20 de agosto de 2016

Primeira Impressão

Love and Hate
Michael Kiwanuka



O segundo álbum do britânico Michael Kiwanuka é muito mais que a prova cabal do seu talento já demonstrado no excepcional Home Again de 2012. Love and Hate é, na verdade, uma avassaladora e contundente crônica sobre os tempos atuais, mas com a cabeça virada para o passado para resgatar uma sonoridade que em décadas passadas era a base perfeita para a mesma função.

Produzido por Danger Mouse (visto recentemente em The Getaway) e os desconhecidos Inflo e Paul Butler, Love and Hate é como se fosse uma viagem no tempo em direção aos anos setenta em que Marvin Gaye decidiu refletir seriamente sobre o mundo a sua volta, lançando os clássicos que redefiniram o soul music: What's Going On de 1971 e Let's Get It On de 1973. No primeiro álbum, Marvin expressou os seus pensamentos em relação a vários assuntos que naquela época eram temas relevantes e que, infelizmente, ainda continuam com a mesmo ênfase como, por exemplo, injustiça social, pobreza, consumo de drogas e, de forma pioneira, aquecimento global. Já no segundo, o cantor fala sobre amor, sexo e todos os sentimentos que ficam entre esses dois. São nesses dois marcos que a produção e Kiwanuka parecem procurar a pilastra base para a construção de Love and Hate, pois é bastante nítido ouvir os ecos de Marvin Gaye a cada segundo do álbum.

Começa pelo incrível sonoridade construída para o álbum: um soul music de uma grandiosidade de tirar o folêgo a cada segundo. Cada uma das dez faixas são verdadeiras excursões vertiginosas em instrumentalizações que parecem querem expressar todo um mundo de emoções e sentimentos. Ao pegar com referência a sonoridade soul dos anos setenta e, claro, tendo como porto seguro o trabalho de Marvin Gaye, Love and Hate abraça uma urgência quase contemplativa.

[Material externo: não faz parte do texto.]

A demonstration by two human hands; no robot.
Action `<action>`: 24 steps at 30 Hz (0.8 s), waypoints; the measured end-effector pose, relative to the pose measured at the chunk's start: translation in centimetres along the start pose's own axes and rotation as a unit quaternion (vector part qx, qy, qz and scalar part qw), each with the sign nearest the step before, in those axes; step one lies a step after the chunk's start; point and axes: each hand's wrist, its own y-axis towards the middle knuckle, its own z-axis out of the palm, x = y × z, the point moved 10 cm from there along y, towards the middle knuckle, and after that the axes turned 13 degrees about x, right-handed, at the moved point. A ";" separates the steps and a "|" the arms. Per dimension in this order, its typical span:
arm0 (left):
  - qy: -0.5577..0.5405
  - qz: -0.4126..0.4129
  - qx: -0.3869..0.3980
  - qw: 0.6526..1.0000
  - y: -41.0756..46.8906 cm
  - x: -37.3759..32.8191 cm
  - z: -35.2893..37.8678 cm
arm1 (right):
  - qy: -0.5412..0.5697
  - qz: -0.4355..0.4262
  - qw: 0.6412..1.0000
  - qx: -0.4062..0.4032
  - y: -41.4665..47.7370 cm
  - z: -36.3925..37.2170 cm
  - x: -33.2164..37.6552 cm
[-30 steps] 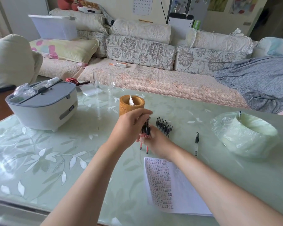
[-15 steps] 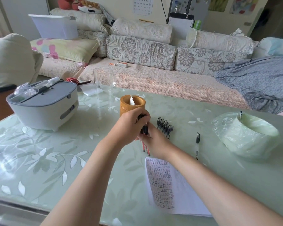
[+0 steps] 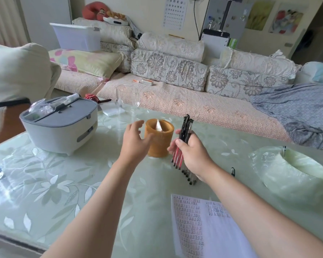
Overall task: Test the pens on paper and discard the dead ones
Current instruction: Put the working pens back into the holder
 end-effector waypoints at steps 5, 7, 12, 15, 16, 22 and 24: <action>-0.019 -0.024 0.085 0.996 1.5 0.8 2.5 | 0.014 -0.061 0.997 -0.055 5.5 -1.2 3.1; -0.038 0.013 0.076 0.996 1.9 0.4 2.7 | 0.013 -0.067 0.995 -0.069 7.6 -1.1 3.8; -0.045 0.010 0.056 0.997 2.8 1.8 2.8 | -0.002 -0.060 0.995 -0.079 11.8 0.1 3.8; -0.049 0.005 0.064 0.997 3.0 2.5 2.7 | -0.055 -0.052 0.994 -0.080 13.0 0.9 3.8; -0.052 0.005 0.065 0.997 3.0 2.7 2.6 | -0.072 -0.049 0.993 -0.079 13.2 1.1 3.7; -0.051 0.007 0.064 0.997 3.3 2.9 2.7 | -0.284 0.032 0.957 -0.040 14.0 2.6 1.4; -0.045 0.010 0.058 0.997 3.4 2.8 2.7 | -0.406 0.072 0.911 -0.031 13.6 2.6 0.6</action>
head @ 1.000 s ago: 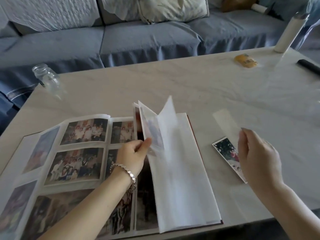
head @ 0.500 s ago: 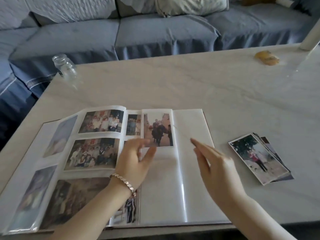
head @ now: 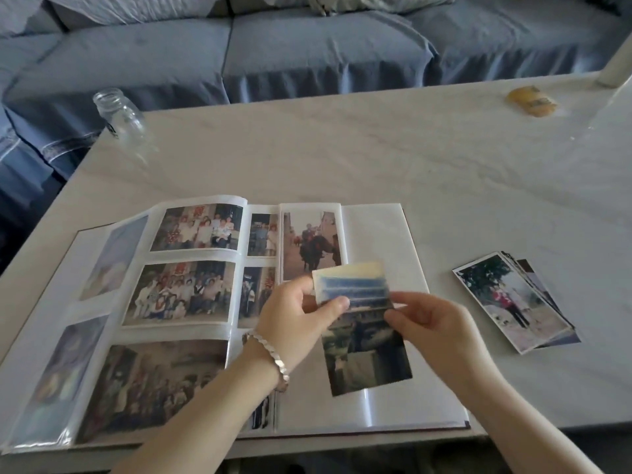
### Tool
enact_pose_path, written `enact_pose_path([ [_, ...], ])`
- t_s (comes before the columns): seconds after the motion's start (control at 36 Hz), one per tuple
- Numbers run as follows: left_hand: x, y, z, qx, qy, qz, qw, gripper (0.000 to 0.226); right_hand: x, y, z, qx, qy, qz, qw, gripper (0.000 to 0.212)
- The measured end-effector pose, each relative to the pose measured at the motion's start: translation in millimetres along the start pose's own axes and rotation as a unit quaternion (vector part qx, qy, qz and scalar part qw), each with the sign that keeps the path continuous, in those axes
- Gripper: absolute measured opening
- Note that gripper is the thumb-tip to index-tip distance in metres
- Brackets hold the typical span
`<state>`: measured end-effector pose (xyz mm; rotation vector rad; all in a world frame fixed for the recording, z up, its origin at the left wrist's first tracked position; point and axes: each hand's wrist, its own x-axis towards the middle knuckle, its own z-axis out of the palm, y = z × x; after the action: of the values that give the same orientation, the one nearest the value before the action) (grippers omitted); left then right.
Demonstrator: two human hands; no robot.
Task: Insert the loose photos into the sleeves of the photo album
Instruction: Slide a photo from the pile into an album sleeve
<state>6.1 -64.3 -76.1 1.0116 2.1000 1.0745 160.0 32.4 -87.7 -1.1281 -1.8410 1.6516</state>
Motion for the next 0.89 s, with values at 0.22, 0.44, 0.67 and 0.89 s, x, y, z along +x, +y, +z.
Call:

Uma espécie de anomalia temporal ao parecer um trabalho gravado há quarenta ano atrás, mas que também encontra bases sólidas no atual presente devido a presença de traços modernos de gravação. Entretanto, as canções aqui soam completamente orgânicas e de uma fluidez carismática que ajuda a transformar faixas de grande duração em momentos de fácil assimilação por quem ouve. Esse é caso da acachapante faixa de abertura Cold Little Heart e os seus mais de dez minutos, sendo quase metade apenas instrumental. A canção também ajuda a dar o tom da grandiosidade de Love and Hate, mas que tem na presença de uma atmosfera acústica o contra balanço perfeito para não deixar a produção ir além do que é necessário, ou seja, a sonoridade não ganhar ares de soberba e exagero sonoro. Tudo isso é embalado pela magnífica presença dos vocais de Michael Kiwanuka, uma verdadeira força da natureza.

Assim como uma tempestade que começa fraca e aos poucos vai ganhando força, Kiwanuka transita em todo álbum entregando performances inspiradíssimas e um poder contidamente colossal. O britânico não é apenas um cantor com forte presença e alto poder de interpretação, mas, principalmente, é dono de um timbre completamente único e genial. A voz dele parece ser uma junção do soul Gaye com a gravidade de Nina Simone, mas com o forte peso da influência de artistas indie pop/R&B/rock que ajuda a criar a sua personalidade. Na triste I'll Never Love é fácil perceber os vários aspectos que constituem a sua voz em uma performance sensacional. A canção também ajuda, pois a sua simples composição é de um teor dramático impressionante, assim como todas as composições no álbum. 

Ao criar verdadeiras reflexões poéticas sobre o mundo que o cerca, Kiwanuka fica ainda mais perto da poesia de Gaye, apesar de não ter a mesma genialidade. Solidão, família, decepção, corações quebrados e esperanças em encontrar uma saída são os principais temas de Love and Hate, mas é na poderosa critica social que o álbum encontra o seu ápice em Black Man in a White World continua a falar sobre o mesmo tema desde Strange Fruit: o lugar do negro na sociedade. Além das canções já citadas, outros grandes momentos do álbum ficam por conta das faixas Place I Belong, a que dá nome ao trabalho Love and HateRule the WorldThe Final Frame. Love and Hate é um trabalho que merece ser apreciado como um verdadeiro retrato de nosso tempo, mas que não tem medo de olhar para quem ajudou construir essa realidade. E Michael Kiwanuka é o perfeito orador para tais observações.